2012-09-25 13:22:17

Diaoyu-Senkaku: flottiglia di Taiwan contro navi di Tokyo. Il Giappone invita ad abbassare la tensione


Nuove tensioni per le isole Diaoyu-Senkaku, rivendicate dal Giappone, con le proteste di Cina e Taiwan. Una flotta di pescherecci e motovedette di Taipei ieri ha cercato di allontanare unità navali di Tokyo. Pechino fa sapere che non tollererà azioni unilaterali in violazione della sua sovranità. Intanto il Giappone invita ad abbassare la tensione, oggi probabile incontro all'Onu tra i minstri degli esteri di Tokyo e Pechino. Massimiliano Menichetti ne ha parlato con Stefano Vecchia, esperto di Estremo Oriente:RealAudioMP3

R. - In questo momento, si sta assistendo a una specie di teatro delle parti: ciascuno dei tre contendenti deve far vedere di esserci e di esserci in modo concreto. La presenza della flotta peschereccia di Taiwan era un atto dovuto: Taiwan finora aveva mandato soltanto delle imbarcazioni isolate come atti dimostrativi. Va detto che fra i tre contendenti Taiwan è quello che, forse, ha più diritti: non formali, cioè non legali, ma perché le isole Senkaku-Diaoyu sono molto più vicine a Taiwan che non gli altri due Paesi e i pescatori abitualmente utilizzano queste acque per il loro lavoro e per il loro guadagno.

D. - Come giudicare l’incontro tra il ministro degli Esteri giapponese e quello cinese?

R. - Il dialogo è assolutamente indispensabile. La settimana scorsa la tensione aveva portato ad un incrinarsi dei rapporti economici tra Cina e Giappone, che sono di incalcolabile valore - valgono più di 350 miliardi di dollari all’anno - e si tratta quindi di rapporti strettissimi. I Paesii hanno una stretta interdipendenza economica e, in qualche modo, necessità di cooperare. Il ministro degli Esteri giapponese incontra il suo omologo cinese per cercare proprio una soluzione diplomatica a una crisi che rischia di innescare seri problemi e forse anche un confronto militare, data la situazione.

D. - Anche gli Stati Uniti sono coinvolti e stanno mediando in questa situazione: quali concause hanno influito sul riaccendersi della questione?

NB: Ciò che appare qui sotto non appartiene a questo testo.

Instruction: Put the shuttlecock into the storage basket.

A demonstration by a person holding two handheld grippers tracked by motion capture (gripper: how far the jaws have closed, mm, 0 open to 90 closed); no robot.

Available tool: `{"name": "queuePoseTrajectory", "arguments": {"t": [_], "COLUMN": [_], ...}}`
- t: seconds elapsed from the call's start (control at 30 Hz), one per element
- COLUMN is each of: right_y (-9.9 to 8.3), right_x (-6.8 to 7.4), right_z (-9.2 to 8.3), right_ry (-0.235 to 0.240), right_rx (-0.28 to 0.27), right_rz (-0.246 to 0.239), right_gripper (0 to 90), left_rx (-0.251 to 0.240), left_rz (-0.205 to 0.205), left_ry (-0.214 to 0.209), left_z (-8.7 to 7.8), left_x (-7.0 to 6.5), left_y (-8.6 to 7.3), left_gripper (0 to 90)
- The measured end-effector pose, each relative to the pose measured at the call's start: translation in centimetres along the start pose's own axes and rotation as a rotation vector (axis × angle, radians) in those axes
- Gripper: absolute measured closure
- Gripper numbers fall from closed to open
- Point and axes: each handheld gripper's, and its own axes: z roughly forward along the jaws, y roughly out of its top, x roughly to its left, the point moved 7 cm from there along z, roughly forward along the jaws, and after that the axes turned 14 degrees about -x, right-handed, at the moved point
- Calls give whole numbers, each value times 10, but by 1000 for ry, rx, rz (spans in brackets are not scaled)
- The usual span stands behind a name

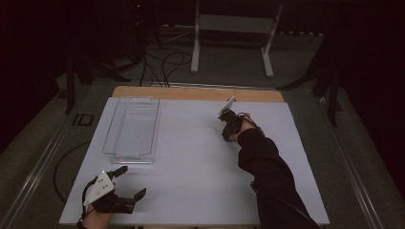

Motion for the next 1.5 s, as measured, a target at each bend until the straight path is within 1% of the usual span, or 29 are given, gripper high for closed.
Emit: {"name": "queuePoseTrajectory", "arguments": {"t": [0.07, 0.17, 0.2, 0.3, 0.33, 0.37, 0.43, 0.47, 0.5, 0.53, 0.57, 0.63, 0.67, 0.77, 0.83, 0.87, 0.93, 0.97, 1.0, 1.03, 1.07, 1.17, 1.23, 1.27, 1.33, 1.37, 1.4, 1.43, 1.5], "right_y": [0, 0, 1, 2, 2, 2, 2, 3, 4, 5, 4, 2, 0, -6, -11, -13, -19, -19, -24, -27, -29, -33, -39, -45, -51, -51, -53, -57, -62], "right_x": [1, 1, 1, 5, 6, 6, 7, 9, 10, 11, 13, 13, 13, 16, 18, 19, 23, 23, 23, 25, 26, 28, 34, 38, 43, 43, 45, 49, 53], "right_z": [1, 3, 3, 3, 2, 2, 2, -1, -3, -4, -6, -8, -9, -12, -14, -16, -18, -18, -19, -21, -22, -25, -29, -31, -33, -33, -35, -38, -40], "right_ry": [-3, -1, -2, -23, -30, -30, -26, -2, 1, 16, 26, 36, 45, 68, 98, 104, 139, 139, 136, 155, 174, 180, 199, 200, 206, 206, 212, 240, 253], "right_rx": [12, 9, 11, 16, 20, 20, 29, 40, 32, 20, 20, 17, 17, 24, 11, 11, -5, -5, 2, 1, -2, 0, 3, 18, 24, 24, 27, 21, 19], "right_rz": [4, -2, -10, -67, -77, -77, -81, -92, -93, -91, -92, -115, -135, -176, -213, -238, -316, -316, -376, -393, -395, -409, -446, -497, -545, -545, -563, -570, -587], "right_gripper": [599, 637, 645, 649, 653, 653, 655, 657, 657, 658, 657, 658, 658, 658, 658, 658, 658, 658, 658, 658, 658, 658, 658, 658, 658, 658, 658, 658, 658], "left_rx": [-1, -1, 2, 2, 0, 0, 4, 4, 4, 3, 3, 5, 5, 10, 11, 11, 11, 11, 10, 10, 12, 15, 17, 17, 15, 15, 16, 15, 15], "left_rz": [1, 2, 3, 5, 4, 3, 6, 7, 10, 9, 8, 10, 9, 16, 18, 19, 18, 18, 17, 17, 19, 21, 23, 22, 22, 22, 23, 23, 23], "left_ry": [0, -2, -3, -4, -4, -4, -2, -4, -3, -4, -4, -2, -2, -3, -5, -3, -2, -2, -1, -1, 0, -3, -4, -3, -3, -2, -2, -1, 0], "left_z": [0, 0, 0, 0, 0, 0, 0, 0, 0, 0, 0, 0, 0, 0, 0, 0, 0, 0, 0, 0, 0, 1, 1, 1, 1, 1, 1, 1, 1], "left_x": [0, 0, 0, 0, -1, 0, 0, 0, -1, -1, -1, -1, -1, -1, -2, -2, -2, -2, -2, -2, -2, -2, -2, -2, -2, -2, -2, -2, -2], "left_y": [0, 0, 0, 0, 0, 0, 0, 0, 0, 0, 0, 0, 0, 0, 0, 0, 0, 0, 0, 0, 0, 0, 0, 0, 0, 0, 0, 0, 0], "left_gripper": [2, 2, 2, 2, 2, 2, 2, 2, 2, 2, 2, 2, 2, 2, 2, 2, 2, 2, 2, 2, 2, 2, 2, 2, 2, 2, 2, 2, 1]}}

R. - Hanno giocato - da un lato - l’avvicinarsi del 18.mo Congresso del Partito comunista cinese, che inizierà circa a metà ottobre e che dovrà ridisegnare la leadership del Paese per i prossimi dieci anni e - dall’altro - una crisi del governo giapponese che si avvia a elezioni anticipate da qua a novembre. La tensione però dura da tempo e il rischio di un conflitto aperto è sempre presente: nessuno in ambito internazionale, ovviamente nessuno dei due Paesi, ha interesse che questo succeda, ma il rischio è sempre presente.

D. - Alcuni osservatori riducono quanto sta accadendo a delle tensioni tra gruppi minoritari di nazionalisti…

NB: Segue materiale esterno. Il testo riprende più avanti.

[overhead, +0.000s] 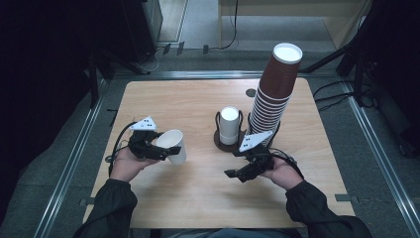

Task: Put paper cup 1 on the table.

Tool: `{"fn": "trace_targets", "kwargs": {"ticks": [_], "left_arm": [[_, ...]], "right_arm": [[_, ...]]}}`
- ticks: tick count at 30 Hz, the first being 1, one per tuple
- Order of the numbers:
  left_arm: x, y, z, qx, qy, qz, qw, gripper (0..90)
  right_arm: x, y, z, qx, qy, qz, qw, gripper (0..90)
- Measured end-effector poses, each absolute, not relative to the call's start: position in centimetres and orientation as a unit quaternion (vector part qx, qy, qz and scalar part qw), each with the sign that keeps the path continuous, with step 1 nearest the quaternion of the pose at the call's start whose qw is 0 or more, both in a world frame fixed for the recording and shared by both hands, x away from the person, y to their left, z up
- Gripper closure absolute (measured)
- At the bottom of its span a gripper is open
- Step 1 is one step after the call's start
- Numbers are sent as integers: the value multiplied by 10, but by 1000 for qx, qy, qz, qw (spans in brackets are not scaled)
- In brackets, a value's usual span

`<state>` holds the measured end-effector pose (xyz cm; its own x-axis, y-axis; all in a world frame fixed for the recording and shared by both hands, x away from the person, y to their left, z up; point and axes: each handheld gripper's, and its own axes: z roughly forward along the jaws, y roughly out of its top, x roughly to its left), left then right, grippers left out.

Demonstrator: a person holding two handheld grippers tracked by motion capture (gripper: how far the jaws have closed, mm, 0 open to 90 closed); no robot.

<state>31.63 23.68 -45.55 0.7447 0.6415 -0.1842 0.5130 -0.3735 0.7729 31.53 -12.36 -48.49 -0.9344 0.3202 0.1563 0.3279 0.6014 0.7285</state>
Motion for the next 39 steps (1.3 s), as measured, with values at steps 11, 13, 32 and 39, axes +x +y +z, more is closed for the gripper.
{"fn": "trace_targets", "kwargs": {"ticks": [11,13,32,39], "left_arm": [[322,257,-460,818,372,88,431,260],[324,261,-461,818,376,92,426,260],[348,293,-474,801,442,134,381,247],[360,303,-480,789,467,154,370,235]], "right_arm": [[313,-123,-488,-173,-900,-400,11,212],[313,-123,-488,-170,-901,-400,9,212],[310,-127,-494,-175,-908,-380,11,212],[309,-128,-497,-178,-908,-379,13,212]]}}
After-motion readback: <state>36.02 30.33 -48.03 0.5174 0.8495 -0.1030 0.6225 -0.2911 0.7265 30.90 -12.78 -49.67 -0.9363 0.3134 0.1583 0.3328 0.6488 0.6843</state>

R. - Indubbiamente, quelli che hanno l’interesse a riaccendere la tensione sono gruppi minoritari. Va detto però che il governo giapponese, il sistema politico giapponese è comunque fortemente influenzato da gruppi dell’estrema destra, in particolare dal Partito liberaldemocratico, che in questo momento è all’opposizione, ma a fronte di un partito di governo, di una coalizione di governo che è sempre più debole. In Cina, il paradosso, è che l’estremismo non è di destra, ma in qualche misura di sinistra ed è in qualche modo incentivato dal rafforzarsi del potere economico e militare. Il governo, in qualche modo, ha interesse a soffiare sul fuoco affinché il Paese si coaguli attorno ad un interesse condiviso e questo soprattutto in un momento in cui - come dicevo - il partito si avvia a una revisione dalla quale uscirà la leadership decennale del Paese.

D. - Cosa servirebbe, dunque, per sbloccare questa situazione?

R. - Occorrerebbe, forse, una presa di posizione sincera e forte a livello internazionale, a livello di Nazioni Unite, che stabilisca quanto meno un minimo di piattaforma comune. Di fatto, questo arcipelago è stato affidato al Giappone, perché prima del conflitto mondiale queste isole appartenevano alla Prefettura di Okinawa, l’estrema prefettura meridionale del Paese. Quando nel 1972 l’occupazione americana in questa zona è finita, automaticamente le isole sono passate al Giappone. Questo passaggio però di fatto che non è mai stato siglato da un trattato internazionale, e non è mai stato riconosciuto né dalla Cina Popolare, né da Taiwan.